2016 News Roundup

Published on: February 1, 2017
A birds eye view of a large group of people

Family Law case update and legal news from 2016. The Family Court continues to struggle.

The cases of Gohil and Sharland were considered by the Supreme Court – which came to the conclusion that fraud, dishonesty and non-disclosure were not to be encouraged!  The Orders in each of those cases were overturned as a result of the improper behaviour of the husbands.  That is not to say that all dishonesty, fraud and non-disclosure will lead to an Order being overturned.  If the Court would not have changed its Order even if it had known of the full and true picture then the original Order will stand.  The problem is that it is impossible to know what view any particular Court might take in any given case.  Applications to set aside Financial Orders have, in the main, met with limited success.

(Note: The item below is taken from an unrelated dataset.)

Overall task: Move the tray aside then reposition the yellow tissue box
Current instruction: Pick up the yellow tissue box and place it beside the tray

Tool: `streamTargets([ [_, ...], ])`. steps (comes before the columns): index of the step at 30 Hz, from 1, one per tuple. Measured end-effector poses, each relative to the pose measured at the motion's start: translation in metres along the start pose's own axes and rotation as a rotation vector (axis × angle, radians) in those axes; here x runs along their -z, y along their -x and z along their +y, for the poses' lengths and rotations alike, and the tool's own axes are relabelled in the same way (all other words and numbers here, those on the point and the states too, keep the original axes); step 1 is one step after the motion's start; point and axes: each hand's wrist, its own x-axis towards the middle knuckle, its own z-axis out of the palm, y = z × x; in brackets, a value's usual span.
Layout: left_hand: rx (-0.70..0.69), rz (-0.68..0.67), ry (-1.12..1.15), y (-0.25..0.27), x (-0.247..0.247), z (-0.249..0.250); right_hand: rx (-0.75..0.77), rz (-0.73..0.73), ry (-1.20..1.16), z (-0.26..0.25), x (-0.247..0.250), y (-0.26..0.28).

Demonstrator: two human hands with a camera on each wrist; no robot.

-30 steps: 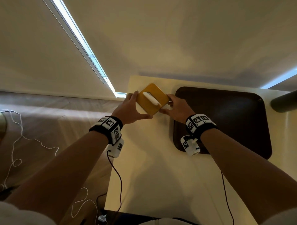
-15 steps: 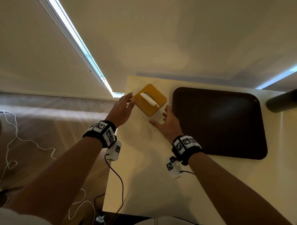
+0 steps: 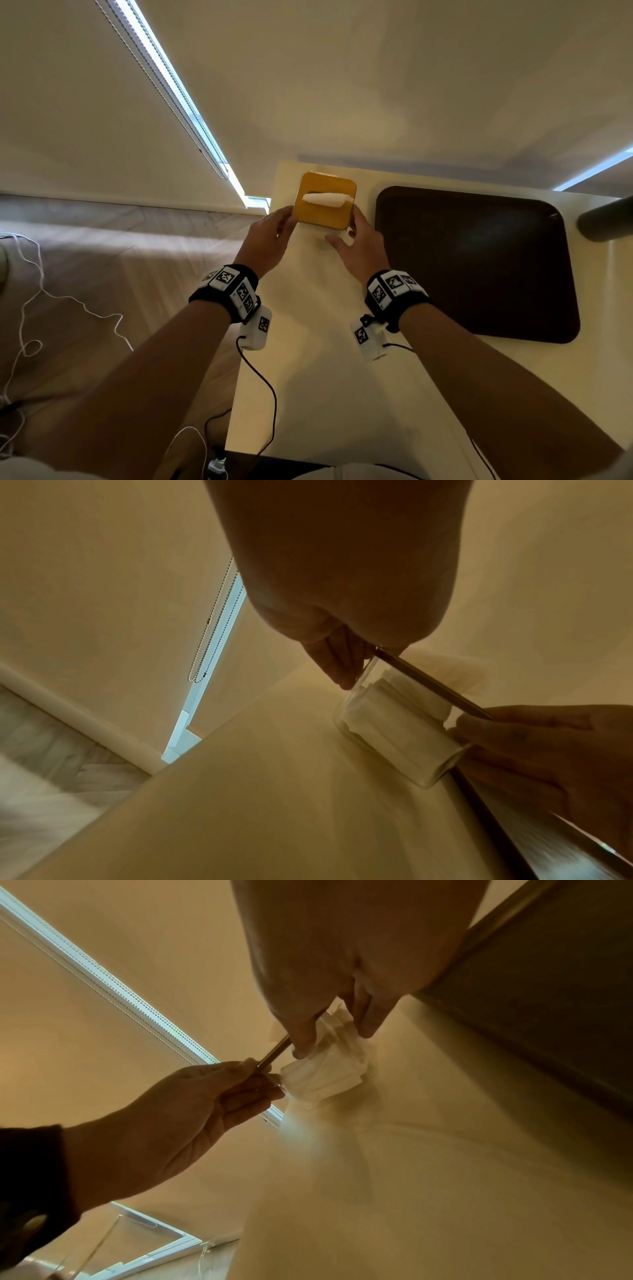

For more on these cases see here.

Cohabitation

2016 saw extremely limited progress in the drive to provide a structured basis for the resolution of cohabitation disputes.  In the case of Steinfield and Keidan vs Secretary of State for Education a cohabiting heterosexual couple argued that the Civil Partnership Act was discriminatory in that it breached Article 14 of the European Convention on Human Rights.  The Civil Partnership Act makes provision for the resolution of disputes between same sex couples but not heterosexual couples.  The application was not successful.

A Private Members Bill – the Civil Partnership Act 2004 (Amendment) Bill was presented to Parliament and appeared to be making some progress through the various stages.  However, it was very recently announced that the Government has not allocated time for it to be considered within the 2017 Schedule and so the Bill is likely to fall by the wayside.  The Bill sought to include heterosexual cohabitants within the scope of the Civil Partnership Act.

 

Vince vs Wyatt

Readers will recall that this case concerned a former wife who some 21 years after the couple had divorced, sought a Financial Order against her former husband – because he had made a lot of money when he sold a solar energy company that he had formed, long after the marriage ended.  The wife sought £1.9million; she eventually received £300,000.  Not being satisfied with that she then sought to have her costs paid by her former husband.  She lost and therefore probably came out of the whole of the proceedings with little more than she started with.

 

Family Justice Council

During the year two very helpful publications were issued by this organisation.  The first was designed to assist litigants in person and was entitled “Sorting out Finances on Divorce”.  The second was entitled “Guidance on Financial Needs” on divorce.  It was principally aimed at the Judiciary.  Both publications are essential reading for family lawyers in particular but provide helpful guidance to anyone who is involved in matrimonial financial proceedings and negotiations.

 

The Courts

Sadly reports of continuing problems such as delay and administrative errors in The Court Service continue to grow.  These problems are principally caused by the same lack of resources which afflicts the NHS and other public bodies.  The staff at the Courts continue to work miracles in the face of extreme difficulty and the Judiciary at all levels continue to “make the best of a bad job”.

Unfortunately, there is no light at the end of this tunnel.